🤖 AI Summary
This work addresses the puzzle of how biological visual systems achieve efficient learning from limited experience without relying on extensive labeled data. It proposes a fully hierarchical unsupervised efficient coding framework that progressively compresses natural images by exploiting their local statistical regularities, layer by layer, without requiring labels or backpropagation. The model constructs human-interpretable features—such as edges, color, texture, and shape—in a bottom-up manner. For the first time, the principle of efficient coding is consistently applied throughout an entire deep network architecture. The resulting representations exhibit strong alignment with human visual cortical responses measured via fMRI and significantly enhance both category learning efficiency and neural alignment under few-shot conditions.
📝 Abstract
Biological visual systems learn from limited experience, unlike deep learning models that rely on millions of training images. What learning principles make this possible? We tested whether efficient coding, the idea that neural representations capture the statistical structure of natural inputs, can build a hierarchy of human-aligned visual features from limited data. We developed an unsupervised learning procedure in which each layer of a deep network compresses its inputs onto the dominant modes of variation in natural images, using only local statistics and no labels, tasks, or backpropagation. This unsupervised procedure yields features that progress from edges and colors to textures and shapes.

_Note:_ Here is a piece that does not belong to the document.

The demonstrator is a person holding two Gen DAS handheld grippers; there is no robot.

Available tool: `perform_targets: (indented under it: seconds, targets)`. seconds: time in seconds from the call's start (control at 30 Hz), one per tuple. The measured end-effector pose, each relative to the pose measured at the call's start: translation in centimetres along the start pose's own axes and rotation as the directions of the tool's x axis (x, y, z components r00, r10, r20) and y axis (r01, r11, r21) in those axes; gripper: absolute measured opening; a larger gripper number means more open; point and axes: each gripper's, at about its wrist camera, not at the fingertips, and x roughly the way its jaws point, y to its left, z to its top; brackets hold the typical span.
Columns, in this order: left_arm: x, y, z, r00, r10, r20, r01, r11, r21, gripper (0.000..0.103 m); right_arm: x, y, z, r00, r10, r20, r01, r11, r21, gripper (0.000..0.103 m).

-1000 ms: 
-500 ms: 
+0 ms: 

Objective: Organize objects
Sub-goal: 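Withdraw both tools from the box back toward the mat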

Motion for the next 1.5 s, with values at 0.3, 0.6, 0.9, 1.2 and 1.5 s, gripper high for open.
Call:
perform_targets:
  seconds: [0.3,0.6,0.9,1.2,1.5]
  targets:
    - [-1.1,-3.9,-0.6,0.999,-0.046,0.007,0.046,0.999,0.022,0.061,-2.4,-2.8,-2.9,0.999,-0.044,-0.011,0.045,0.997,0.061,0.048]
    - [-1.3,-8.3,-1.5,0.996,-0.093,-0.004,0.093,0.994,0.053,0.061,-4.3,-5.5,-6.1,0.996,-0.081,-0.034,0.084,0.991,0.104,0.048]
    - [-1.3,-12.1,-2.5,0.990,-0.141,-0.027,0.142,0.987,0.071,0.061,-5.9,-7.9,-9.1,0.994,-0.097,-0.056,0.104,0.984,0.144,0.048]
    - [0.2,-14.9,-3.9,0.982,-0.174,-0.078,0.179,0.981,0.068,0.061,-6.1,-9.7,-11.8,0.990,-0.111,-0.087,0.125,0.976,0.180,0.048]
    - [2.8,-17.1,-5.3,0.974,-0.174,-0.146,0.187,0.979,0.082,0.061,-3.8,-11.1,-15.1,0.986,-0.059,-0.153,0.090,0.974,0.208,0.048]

The features of this deep efficient coding model are readily recognized by human observers and are predictive of image-evoked fMRI responses in human visual cortex. Furthermore, a hybrid learning procedure that combines efficient coding with supervised fine-tuning yields better brain alignment in low-data settings and more rapid category learning. These findings suggest that efficient coding may shape representations across the entire visual hierarchy and help explain the data efficiency of biological vision.